The Schalot, or Eschalotte, is another variety of the onion tribe, which was introduced into England by the Crusaders, who found it growing at Ascalon. And Chives (Allium schoenoprasum) are an ever green perennial herb of the onion tribe, having only a mild, alliaceous flavour. Epicures consider the Schalot to be the best seasoning for beef steaks, either by taking the actual bulb, or by rubbing the plates therewith.
Again, as a most common plant in all our hedgerows, is found the Poor Man's Garlic, or Sauce-alone (Erisymum alliaria), from eruo, to cure, a somewhat coarse and most ordinary member of the onion tribe, which goes also by the names of "Jack by the hedge" and "Garlick-wort," and belongs to the cruciferous order of plants. When bruised, it gives out a strong smell of garlic, and when eaten by cows it makes their milk taste powerfully of onions. The Ancients, says John Evelyn, used "Jack by the hedge" as a succedaneum to their Scordium, or cultivated Garlic.
This herb grows luxuriantly, bearing green, shining, heart-shaped leaves, and headpieces of small, white-flowering bunches. It was named "Saucealone," from being eaten in the Springtime with meat, whilst having so strong a flavour of onions, that it served alone of itself for sauce. Perhaps (says Dr. Prior) the title "Jack by the hedge" is derived from "jack," or "jakes," an old English word denoting a privy, or house of office, and this in allusion to the fetid smell of the plant, and the usual place of its growth.
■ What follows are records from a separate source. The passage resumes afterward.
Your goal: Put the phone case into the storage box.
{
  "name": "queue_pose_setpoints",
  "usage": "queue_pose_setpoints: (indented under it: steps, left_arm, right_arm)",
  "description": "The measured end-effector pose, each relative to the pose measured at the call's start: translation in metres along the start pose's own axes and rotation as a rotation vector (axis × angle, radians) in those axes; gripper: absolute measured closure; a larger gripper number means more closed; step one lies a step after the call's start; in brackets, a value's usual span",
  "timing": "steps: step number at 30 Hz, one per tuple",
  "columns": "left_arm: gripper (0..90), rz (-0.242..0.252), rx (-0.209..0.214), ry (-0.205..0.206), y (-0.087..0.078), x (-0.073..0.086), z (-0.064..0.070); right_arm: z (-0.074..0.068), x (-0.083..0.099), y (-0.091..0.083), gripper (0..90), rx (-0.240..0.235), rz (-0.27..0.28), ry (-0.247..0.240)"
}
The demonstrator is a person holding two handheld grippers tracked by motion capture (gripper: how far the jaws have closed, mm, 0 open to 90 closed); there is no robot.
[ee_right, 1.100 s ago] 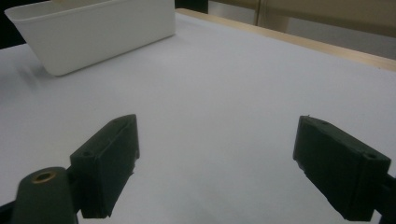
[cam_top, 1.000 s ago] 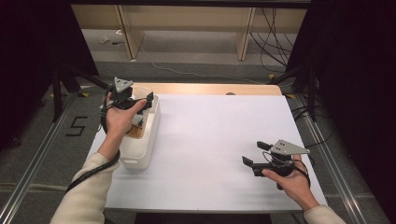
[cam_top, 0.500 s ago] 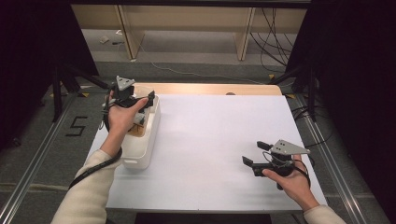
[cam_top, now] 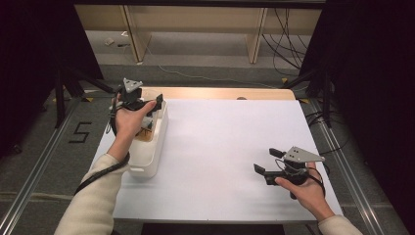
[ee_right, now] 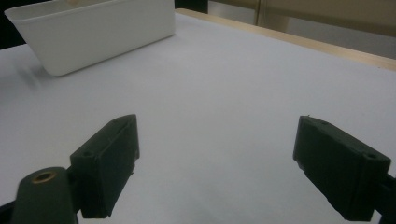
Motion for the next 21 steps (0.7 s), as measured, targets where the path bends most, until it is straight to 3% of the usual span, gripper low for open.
queue_pose_setpoints:
  steps: [21]
  left_arm:
    - [10.8,-0.007,-0.004,-0.013,0.01,-0.0014,-0.0023]
  right_arm:
    - [-0.0001,0.0001,0.0003,15.4,-0.002,0.001,0.002]
Point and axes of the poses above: each handheld gripper's, and its own axes: y roughly forward along the jaws, x roughly out of its underside, z roughly to its right, the point moved 7 cm from there along y, roughly forward along the jaws, and after that the axes turned 13 degrees about x, right-handed, at the moved point
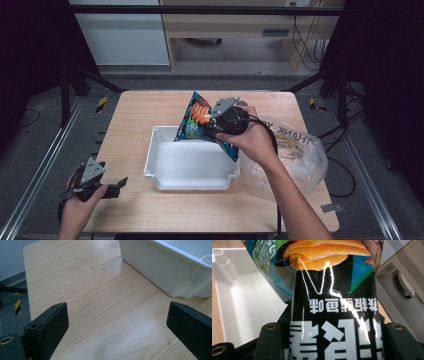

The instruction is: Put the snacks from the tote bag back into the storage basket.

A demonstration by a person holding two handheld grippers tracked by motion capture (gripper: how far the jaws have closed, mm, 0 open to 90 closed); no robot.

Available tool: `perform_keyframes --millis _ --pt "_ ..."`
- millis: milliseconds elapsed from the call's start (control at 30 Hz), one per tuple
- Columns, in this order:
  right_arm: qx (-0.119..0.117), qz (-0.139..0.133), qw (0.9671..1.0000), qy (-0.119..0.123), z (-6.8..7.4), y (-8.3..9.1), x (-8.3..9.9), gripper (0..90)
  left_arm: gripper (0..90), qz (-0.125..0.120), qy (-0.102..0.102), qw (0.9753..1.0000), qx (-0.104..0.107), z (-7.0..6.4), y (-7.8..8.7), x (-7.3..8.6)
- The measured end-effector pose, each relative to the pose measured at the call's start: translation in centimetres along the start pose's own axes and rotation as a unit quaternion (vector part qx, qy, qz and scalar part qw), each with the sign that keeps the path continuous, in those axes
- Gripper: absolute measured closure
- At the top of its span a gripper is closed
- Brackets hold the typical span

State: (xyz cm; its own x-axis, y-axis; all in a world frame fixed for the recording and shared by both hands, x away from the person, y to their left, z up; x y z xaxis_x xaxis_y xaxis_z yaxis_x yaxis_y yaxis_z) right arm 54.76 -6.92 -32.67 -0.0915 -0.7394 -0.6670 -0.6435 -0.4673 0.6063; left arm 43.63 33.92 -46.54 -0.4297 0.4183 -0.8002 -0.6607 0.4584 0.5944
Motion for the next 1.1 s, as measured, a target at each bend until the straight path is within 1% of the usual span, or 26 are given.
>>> perform_keyframes --millis 100,233,400,433,533,600,667,900,967,1000,1100 --pt "-0.004 0.0 1.0 0.002 0.3 -0.4 -0.3 43.1 3.6 -0.001 0.0 1.0 -0.001 0.1 0.0 0.0" --pt "-0.011 0.001 0.9999 0.013 0.5 -0.7 -0.5 43.1 3.6 0.0 0.002 1.0 0.0 0.1 -0.1 0.0" --pt "-0.016 0.002 0.9998 0.01 0.7 -1.2 -0.5 43.1 3.6 0.003 -0.001 1.0 -0.001 0.2 -0.1 0.0" --pt "-0.019 0.004 0.9997 0.017 0.6 -1.3 -0.5 43.1 3.6 0.002 -0.002 1.0 -0.002 0.2 -0.1 0.0" --pt "-0.023 0.005 0.9996 0.017 0.8 -1.5 -0.6 43.1 3.6 0.003 0.0 1.0 0.0 0.2 -0.2 0.0" --pt "-0.022 0.005 0.9996 0.016 0.9 -1.7 -0.6 43.1 3.6 0.0 0.001 1.0 0.001 0.2 -0.1 0.0" --pt "-0.021 0.006 0.9996 0.02 0.9 -1.7 -0.7 43.1 3.6 -0.002 0.002 1.0 0.003 0.2 -0.1 0.0" --pt "-0.016 0.012 0.9996 0.019 1.3 -2.0 -0.9 43.0 3.6 -0.002 -0.005 0.9999 0.009 0.0 -0.1 -0.1" --pt "-0.018 0.015 0.9995 0.021 1.4 -2.1 -0.9 43.0 3.6 0.002 -0.01 0.9999 0.011 -0.1 -0.3 -0.2" --pt "-0.019 0.016 0.9994 0.024 1.4 -2.2 -0.9 43.0 3.6 0.0 -0.008 0.9999 0.012 -0.2 -0.4 -0.2" --pt "-0.021 0.02 0.9992 0.025 1.5 -2.5 -0.8 43.0 3.6 0.001 -0.011 0.9999 0.013 -0.3 -0.5 -0.3"
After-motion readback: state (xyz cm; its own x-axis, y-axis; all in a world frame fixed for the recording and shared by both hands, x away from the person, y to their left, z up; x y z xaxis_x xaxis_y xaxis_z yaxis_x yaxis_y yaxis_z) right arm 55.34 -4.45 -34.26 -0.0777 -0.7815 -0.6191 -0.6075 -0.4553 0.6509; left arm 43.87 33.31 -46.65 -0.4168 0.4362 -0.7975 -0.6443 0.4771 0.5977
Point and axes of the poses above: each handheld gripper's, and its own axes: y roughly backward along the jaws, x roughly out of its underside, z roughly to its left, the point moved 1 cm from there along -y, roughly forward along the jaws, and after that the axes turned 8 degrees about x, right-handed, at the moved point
When gathered and eaten with boiled mutton, after having been first separately boiled, it makes an excellent vegetable, if picked as it approaches the flowering state. Formerly this herb was highly valued as an antiscorbutic, and was thought a most desirable pot herb.
(The Erysimum officinale (Hedge Mustard) and the Vervain (Verbena) make Count Mattaei's empirical nostrum Febrifugo: but this Erysimum is not the same plant as the Jack by the hedge.)